Every line with "partition" in it should be copied from the data.

+ + + +

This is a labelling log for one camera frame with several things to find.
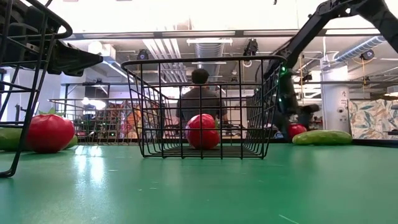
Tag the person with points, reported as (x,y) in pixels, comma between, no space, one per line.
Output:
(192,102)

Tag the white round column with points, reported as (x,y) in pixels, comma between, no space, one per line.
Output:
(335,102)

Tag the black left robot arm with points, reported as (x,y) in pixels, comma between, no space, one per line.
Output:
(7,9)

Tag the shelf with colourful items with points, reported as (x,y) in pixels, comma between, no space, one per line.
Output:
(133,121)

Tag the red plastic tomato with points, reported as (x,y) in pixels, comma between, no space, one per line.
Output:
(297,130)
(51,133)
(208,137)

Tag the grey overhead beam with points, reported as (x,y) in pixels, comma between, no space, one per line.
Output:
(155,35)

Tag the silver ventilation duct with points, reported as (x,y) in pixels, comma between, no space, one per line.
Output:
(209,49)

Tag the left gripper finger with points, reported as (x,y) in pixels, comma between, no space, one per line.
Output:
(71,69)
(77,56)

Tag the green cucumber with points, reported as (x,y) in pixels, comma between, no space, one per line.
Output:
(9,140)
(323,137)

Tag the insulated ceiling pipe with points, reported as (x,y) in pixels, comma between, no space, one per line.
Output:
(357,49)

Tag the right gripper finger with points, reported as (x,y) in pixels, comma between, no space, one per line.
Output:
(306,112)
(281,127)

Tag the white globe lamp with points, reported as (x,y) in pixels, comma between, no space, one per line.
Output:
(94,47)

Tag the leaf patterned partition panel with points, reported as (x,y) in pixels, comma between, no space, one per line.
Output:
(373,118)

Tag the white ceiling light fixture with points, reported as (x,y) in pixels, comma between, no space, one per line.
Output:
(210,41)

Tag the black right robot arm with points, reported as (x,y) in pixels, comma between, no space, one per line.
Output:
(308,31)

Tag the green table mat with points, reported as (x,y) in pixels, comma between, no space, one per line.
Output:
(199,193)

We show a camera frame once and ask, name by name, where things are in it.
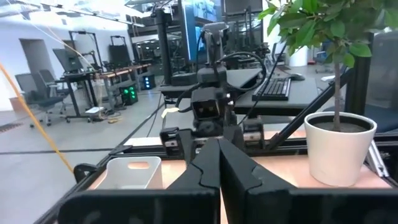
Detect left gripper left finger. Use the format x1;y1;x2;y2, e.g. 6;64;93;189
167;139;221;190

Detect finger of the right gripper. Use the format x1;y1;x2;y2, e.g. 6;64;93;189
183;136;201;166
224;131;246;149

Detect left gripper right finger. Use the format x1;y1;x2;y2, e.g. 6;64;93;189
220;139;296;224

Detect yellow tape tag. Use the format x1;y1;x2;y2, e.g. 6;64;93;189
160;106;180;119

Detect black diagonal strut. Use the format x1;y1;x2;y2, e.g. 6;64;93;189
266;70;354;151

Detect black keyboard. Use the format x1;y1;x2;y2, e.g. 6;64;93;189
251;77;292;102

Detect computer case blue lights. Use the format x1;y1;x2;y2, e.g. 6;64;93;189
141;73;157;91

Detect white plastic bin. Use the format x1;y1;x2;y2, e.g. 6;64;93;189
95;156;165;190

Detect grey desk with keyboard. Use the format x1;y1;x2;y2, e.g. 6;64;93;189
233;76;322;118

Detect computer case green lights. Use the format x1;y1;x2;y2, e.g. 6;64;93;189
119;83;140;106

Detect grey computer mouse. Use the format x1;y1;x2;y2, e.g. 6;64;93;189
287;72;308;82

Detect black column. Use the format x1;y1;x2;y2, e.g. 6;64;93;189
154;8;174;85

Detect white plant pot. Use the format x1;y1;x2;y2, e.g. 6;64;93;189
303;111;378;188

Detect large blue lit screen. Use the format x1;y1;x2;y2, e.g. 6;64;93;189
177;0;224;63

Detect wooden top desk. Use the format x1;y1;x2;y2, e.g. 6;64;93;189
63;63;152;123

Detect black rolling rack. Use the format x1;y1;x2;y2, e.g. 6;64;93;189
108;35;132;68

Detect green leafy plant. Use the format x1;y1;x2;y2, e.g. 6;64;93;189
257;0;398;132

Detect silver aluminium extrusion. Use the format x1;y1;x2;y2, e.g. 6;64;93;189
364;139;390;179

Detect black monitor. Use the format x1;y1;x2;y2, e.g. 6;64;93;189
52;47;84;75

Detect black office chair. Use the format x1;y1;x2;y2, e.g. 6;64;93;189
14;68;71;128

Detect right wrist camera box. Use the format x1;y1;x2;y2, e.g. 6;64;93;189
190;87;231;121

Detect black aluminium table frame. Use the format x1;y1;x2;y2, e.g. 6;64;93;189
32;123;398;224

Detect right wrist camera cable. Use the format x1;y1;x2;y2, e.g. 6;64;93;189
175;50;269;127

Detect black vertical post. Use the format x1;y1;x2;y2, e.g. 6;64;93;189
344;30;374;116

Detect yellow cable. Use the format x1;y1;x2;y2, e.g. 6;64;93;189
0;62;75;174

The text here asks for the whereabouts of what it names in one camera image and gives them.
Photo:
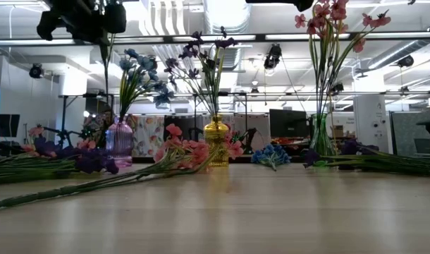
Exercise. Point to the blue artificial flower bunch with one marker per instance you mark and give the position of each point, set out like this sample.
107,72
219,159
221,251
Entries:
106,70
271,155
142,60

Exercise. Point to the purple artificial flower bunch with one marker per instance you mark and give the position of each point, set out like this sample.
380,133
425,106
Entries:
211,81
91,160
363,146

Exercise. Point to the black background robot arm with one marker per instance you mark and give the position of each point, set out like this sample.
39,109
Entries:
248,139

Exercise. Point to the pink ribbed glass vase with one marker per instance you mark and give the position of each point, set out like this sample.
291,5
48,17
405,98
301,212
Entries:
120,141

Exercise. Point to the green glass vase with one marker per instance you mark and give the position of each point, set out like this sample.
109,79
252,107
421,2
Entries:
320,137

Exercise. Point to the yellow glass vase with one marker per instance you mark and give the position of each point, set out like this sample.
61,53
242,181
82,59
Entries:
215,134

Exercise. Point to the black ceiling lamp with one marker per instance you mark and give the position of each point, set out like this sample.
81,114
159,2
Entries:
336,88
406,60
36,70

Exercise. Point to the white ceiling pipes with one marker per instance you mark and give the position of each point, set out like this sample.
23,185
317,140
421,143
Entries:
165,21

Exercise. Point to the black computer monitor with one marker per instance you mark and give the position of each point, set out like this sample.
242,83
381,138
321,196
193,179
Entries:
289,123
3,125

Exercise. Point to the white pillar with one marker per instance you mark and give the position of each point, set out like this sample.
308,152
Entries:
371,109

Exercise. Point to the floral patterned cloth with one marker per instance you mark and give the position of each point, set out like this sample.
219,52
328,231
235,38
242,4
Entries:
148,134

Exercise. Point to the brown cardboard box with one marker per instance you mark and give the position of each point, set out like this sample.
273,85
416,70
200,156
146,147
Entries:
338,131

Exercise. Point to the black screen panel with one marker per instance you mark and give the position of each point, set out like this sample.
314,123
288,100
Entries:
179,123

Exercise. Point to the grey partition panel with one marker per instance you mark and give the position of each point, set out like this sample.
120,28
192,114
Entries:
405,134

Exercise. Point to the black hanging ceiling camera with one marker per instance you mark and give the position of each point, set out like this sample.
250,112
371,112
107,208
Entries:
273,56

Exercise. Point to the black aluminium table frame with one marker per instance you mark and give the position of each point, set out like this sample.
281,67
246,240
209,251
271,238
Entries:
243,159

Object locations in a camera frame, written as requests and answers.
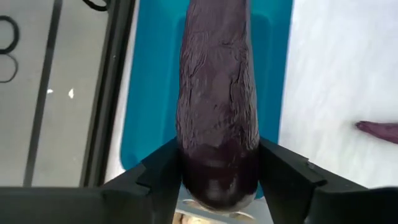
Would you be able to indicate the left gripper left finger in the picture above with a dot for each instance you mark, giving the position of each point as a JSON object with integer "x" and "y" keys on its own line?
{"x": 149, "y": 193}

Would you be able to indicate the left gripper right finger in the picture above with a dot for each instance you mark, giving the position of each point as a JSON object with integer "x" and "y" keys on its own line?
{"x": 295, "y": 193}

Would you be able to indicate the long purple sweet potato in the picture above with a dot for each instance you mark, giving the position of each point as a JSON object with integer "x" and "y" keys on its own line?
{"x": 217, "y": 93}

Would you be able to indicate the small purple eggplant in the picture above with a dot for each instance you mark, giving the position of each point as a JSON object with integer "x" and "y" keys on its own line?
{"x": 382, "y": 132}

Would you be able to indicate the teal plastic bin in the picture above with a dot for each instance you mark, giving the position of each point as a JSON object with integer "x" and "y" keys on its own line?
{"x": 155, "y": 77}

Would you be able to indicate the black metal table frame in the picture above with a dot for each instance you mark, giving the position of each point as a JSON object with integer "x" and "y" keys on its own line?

+ + + +

Solution for this problem:
Tag the leaf patterned partition panel with points, reported as (x,y) in pixels, comma between, no space, one per line.
Exercise. Point to the grey partition panel with one marker per instance you mark and give the position of each point, set out like this sample.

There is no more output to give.